Choreoathetosis is jointly processing chorea (irregular, jerky movements) and athetosis (slow, involuntary convulsive movements). These two motor disorders accompany each other, although one of the symptoms may be more pronounced. Chorea dominates in choreic dementia disease (disease of Sydenham) and Huntington's disease. Athetosis more pronounced in certain types of cerebral palsy. Long-term use of antipsychotics can cause dyskinesia, involving the muscles of the face, tongue and lower jaw.
Tic (convulsions) is stereotyped, involuntary movements like blinking, sneezing or coughing. May indicate to presence of Tourette's disease. Among the symptoms of this disease: motor tics (spasms of muscle of the face, neck), head tics (grunts, vocal tics), abnormal behavior (coprolalia, echolalia). Cause of the disease is not fully understood.

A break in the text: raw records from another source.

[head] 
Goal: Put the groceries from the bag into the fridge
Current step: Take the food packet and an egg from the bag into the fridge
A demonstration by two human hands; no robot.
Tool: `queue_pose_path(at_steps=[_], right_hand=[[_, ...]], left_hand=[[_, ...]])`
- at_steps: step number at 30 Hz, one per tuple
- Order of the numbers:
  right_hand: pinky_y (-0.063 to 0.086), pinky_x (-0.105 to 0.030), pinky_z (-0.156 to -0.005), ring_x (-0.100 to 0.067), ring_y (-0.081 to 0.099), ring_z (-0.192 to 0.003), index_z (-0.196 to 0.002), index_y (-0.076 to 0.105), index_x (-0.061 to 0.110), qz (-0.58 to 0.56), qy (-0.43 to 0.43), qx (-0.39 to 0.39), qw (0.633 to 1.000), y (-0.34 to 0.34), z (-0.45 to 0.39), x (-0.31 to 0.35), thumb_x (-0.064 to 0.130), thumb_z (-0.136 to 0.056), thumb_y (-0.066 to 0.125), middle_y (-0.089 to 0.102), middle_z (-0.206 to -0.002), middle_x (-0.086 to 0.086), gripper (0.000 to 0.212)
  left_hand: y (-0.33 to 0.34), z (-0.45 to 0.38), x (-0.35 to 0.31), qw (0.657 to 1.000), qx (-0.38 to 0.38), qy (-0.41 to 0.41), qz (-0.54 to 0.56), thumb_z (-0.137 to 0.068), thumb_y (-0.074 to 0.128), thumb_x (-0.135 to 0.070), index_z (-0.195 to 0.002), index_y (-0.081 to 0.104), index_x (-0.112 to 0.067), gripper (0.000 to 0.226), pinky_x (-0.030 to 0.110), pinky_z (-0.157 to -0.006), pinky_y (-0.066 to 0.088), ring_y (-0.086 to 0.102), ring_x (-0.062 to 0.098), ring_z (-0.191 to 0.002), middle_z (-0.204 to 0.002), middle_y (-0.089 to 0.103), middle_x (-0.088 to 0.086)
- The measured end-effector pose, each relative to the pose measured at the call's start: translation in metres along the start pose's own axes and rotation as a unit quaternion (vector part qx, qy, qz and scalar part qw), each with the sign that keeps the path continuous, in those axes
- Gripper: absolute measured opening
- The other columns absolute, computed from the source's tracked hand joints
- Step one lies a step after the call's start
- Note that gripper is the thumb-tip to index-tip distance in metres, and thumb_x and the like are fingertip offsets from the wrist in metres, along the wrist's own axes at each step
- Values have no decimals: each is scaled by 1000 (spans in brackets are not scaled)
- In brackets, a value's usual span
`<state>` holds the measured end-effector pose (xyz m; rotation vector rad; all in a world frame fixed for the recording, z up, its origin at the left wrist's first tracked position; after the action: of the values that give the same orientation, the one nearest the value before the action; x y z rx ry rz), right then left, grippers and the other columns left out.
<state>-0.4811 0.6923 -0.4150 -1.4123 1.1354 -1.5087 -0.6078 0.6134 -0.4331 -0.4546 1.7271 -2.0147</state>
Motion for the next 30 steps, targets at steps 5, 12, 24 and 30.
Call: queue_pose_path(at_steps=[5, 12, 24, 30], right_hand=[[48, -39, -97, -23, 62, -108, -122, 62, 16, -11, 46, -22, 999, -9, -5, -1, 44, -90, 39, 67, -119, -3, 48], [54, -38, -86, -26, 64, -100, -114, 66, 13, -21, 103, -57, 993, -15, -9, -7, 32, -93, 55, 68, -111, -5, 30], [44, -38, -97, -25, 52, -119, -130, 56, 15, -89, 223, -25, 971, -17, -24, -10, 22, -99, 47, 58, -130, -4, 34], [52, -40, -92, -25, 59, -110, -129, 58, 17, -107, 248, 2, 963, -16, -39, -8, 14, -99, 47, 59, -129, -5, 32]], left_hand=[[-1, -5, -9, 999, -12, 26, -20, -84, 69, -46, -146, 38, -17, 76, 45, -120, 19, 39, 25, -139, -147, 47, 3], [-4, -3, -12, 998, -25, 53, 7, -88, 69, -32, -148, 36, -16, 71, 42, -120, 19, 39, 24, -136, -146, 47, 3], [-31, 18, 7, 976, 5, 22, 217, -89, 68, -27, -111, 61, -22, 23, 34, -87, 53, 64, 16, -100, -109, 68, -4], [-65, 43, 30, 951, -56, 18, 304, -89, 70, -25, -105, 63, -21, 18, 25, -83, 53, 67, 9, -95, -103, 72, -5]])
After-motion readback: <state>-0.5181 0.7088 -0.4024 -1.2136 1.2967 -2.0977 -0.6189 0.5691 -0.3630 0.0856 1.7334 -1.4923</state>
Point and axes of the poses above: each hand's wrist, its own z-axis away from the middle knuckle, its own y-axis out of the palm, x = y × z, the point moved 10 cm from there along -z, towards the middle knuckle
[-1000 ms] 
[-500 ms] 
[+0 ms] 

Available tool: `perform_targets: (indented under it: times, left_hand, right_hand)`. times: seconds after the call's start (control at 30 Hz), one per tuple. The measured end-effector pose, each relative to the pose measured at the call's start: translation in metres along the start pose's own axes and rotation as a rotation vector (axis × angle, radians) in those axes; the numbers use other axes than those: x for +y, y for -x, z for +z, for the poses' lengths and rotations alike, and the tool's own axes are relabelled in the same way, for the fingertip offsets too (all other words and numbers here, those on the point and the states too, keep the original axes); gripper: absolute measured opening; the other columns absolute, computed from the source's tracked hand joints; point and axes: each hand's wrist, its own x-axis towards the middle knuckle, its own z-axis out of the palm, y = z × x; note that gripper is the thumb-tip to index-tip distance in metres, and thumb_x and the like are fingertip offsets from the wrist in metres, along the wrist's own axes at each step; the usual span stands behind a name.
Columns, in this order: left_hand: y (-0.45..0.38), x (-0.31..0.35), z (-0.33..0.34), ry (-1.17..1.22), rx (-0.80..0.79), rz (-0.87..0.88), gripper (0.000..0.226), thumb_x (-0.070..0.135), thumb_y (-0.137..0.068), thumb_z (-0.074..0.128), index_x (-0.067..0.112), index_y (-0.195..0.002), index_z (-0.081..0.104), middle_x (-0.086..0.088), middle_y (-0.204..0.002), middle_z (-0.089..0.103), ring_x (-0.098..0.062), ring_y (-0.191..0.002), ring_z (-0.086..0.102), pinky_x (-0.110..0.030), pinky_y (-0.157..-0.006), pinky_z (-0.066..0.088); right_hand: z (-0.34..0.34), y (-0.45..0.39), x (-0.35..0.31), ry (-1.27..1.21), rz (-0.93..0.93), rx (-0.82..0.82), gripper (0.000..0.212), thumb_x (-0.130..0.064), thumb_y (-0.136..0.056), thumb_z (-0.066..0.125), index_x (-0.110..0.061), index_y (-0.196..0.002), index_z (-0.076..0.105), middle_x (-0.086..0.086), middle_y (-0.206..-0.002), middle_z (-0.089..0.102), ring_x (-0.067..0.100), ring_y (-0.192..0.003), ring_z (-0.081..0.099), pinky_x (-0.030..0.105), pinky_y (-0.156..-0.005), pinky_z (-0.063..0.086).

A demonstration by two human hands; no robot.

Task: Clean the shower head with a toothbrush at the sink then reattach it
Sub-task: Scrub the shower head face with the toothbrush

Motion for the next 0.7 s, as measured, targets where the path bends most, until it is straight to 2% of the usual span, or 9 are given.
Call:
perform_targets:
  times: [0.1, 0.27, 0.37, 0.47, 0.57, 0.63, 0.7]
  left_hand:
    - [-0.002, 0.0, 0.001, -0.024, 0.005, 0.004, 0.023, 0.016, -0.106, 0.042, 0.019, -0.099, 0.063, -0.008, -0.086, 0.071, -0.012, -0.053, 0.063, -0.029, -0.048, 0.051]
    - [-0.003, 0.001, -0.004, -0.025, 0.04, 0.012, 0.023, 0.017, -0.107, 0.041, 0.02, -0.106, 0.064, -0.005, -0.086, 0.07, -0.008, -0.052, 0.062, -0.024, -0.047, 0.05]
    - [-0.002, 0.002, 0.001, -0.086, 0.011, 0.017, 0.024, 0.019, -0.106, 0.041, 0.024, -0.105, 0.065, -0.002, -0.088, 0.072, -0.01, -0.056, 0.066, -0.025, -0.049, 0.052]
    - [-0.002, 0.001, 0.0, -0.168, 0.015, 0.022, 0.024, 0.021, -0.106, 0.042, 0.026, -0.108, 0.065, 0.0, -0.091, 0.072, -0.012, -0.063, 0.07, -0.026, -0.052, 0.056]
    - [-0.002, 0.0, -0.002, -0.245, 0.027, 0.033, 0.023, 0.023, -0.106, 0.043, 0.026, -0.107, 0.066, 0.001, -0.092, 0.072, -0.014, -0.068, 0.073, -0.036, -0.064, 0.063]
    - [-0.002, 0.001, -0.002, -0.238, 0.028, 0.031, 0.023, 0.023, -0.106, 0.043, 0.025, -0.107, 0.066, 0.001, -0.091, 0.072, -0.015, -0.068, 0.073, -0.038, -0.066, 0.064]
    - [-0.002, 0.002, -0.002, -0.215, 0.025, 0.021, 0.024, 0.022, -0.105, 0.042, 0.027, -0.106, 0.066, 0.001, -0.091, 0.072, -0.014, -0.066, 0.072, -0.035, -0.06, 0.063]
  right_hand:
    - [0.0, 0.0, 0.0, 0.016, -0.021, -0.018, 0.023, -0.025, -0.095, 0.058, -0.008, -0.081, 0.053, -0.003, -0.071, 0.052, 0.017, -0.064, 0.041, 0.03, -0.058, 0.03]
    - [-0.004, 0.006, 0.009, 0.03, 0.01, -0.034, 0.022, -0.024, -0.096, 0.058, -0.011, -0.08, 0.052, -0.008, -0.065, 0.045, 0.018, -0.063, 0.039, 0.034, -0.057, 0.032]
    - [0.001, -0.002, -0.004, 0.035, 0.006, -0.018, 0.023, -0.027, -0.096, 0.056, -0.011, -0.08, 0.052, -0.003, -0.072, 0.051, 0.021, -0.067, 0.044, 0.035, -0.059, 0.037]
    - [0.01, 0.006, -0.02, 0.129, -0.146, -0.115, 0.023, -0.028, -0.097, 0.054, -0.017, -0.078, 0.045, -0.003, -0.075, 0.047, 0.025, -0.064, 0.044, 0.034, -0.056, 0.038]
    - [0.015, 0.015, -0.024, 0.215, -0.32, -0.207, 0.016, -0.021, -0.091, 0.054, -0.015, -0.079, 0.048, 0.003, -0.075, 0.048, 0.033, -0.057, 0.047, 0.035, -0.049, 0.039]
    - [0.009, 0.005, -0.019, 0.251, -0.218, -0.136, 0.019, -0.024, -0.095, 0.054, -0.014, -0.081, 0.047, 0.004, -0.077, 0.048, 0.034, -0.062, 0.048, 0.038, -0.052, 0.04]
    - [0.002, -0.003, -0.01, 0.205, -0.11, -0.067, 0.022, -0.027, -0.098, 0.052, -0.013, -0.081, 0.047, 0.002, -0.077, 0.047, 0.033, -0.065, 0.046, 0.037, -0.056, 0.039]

Upon detection of movement disorders for success of the treatment the patients should obtain timely consultation of the specialists that will allow beginning of the treatment on early stages of diseases.
At the department is functioning:
- Electrophysiology Laboratory, where carried out baseline EEG sleep deprivation EEG and EEG monitoring of the patients suffering from epilepsy, and various convulsive states, dementia and encephalopathy to make an accurate diagnosis
- Laboratory of electroneuromyography to diagnose diseases of the peripheral nervous system.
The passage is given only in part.